- _REQUIRED ACTION_:
Among the lines below, list those containing the string "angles".

- _COLLECTED DATA_:
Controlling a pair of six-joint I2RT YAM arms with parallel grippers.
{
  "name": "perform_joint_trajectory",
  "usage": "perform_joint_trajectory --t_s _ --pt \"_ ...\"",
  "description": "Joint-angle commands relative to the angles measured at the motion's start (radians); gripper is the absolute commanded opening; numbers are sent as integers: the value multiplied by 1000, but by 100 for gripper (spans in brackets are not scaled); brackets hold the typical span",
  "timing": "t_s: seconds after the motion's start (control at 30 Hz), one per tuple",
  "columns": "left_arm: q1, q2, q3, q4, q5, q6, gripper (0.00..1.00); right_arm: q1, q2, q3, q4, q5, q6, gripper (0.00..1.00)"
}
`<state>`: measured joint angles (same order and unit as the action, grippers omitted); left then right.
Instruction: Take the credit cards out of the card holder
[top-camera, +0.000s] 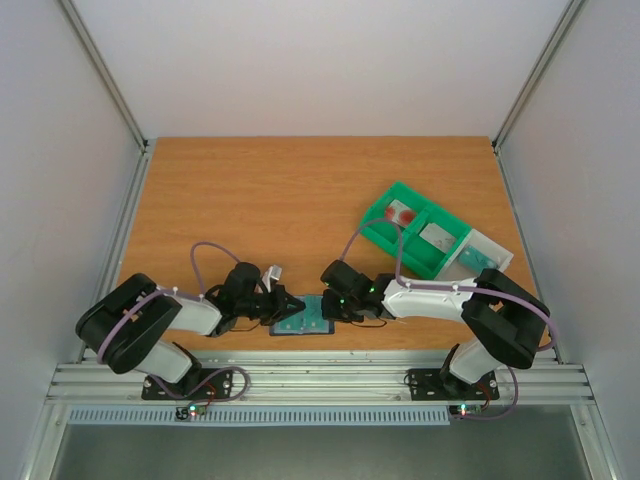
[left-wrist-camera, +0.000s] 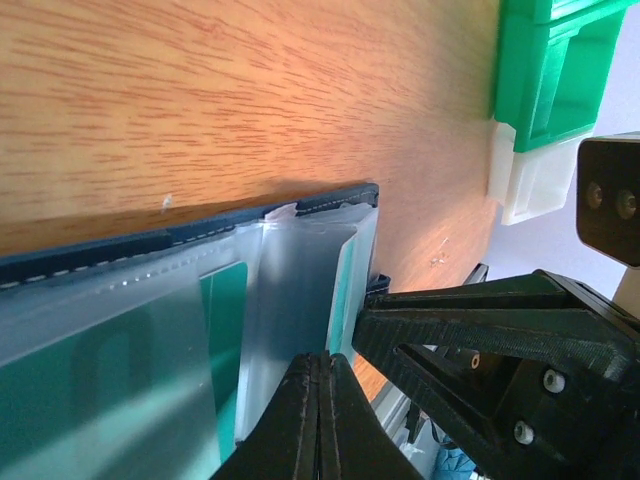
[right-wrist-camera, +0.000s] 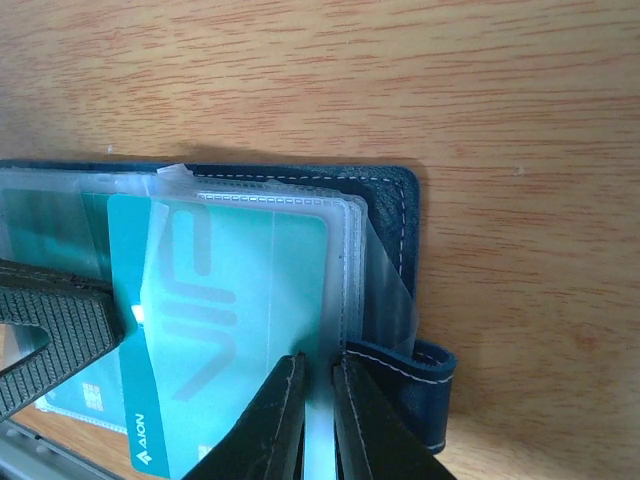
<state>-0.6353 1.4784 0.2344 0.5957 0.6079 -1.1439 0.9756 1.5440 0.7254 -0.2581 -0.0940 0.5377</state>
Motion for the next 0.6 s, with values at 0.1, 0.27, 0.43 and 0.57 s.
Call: perform_joint_trajectory --t_s 0.1,0.27,0.43,0.57 --pt "-7 -89 0 -53 -12 39 0 6 1 -46 -31 33 18 10" --pt "-10 -128 -2 -77 -9 59 2 6 8 -58 10 15 20 7" --pt "-19 -87 13 -53 1 59 18 6 11 -65 20 16 24 6" --pt "-21 -100 2 -91 -45 52 24 6 13 -68 15 18 25 6"
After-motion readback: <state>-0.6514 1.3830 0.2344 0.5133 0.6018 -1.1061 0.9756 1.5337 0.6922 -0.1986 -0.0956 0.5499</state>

- _WRITTEN ANSWER_:
  "description": "Joint-angle commands relative to the angles measured at the motion's start (radians); gripper is the absolute commanded opening; numbers are sent as integers: the value multiplied by 1000, but by 100 for gripper (spans in brackets are not scaled); brackets hold the typical span",
`<state>`: measured joint angles (same order and unit as the action, grippers omitted); left then right.

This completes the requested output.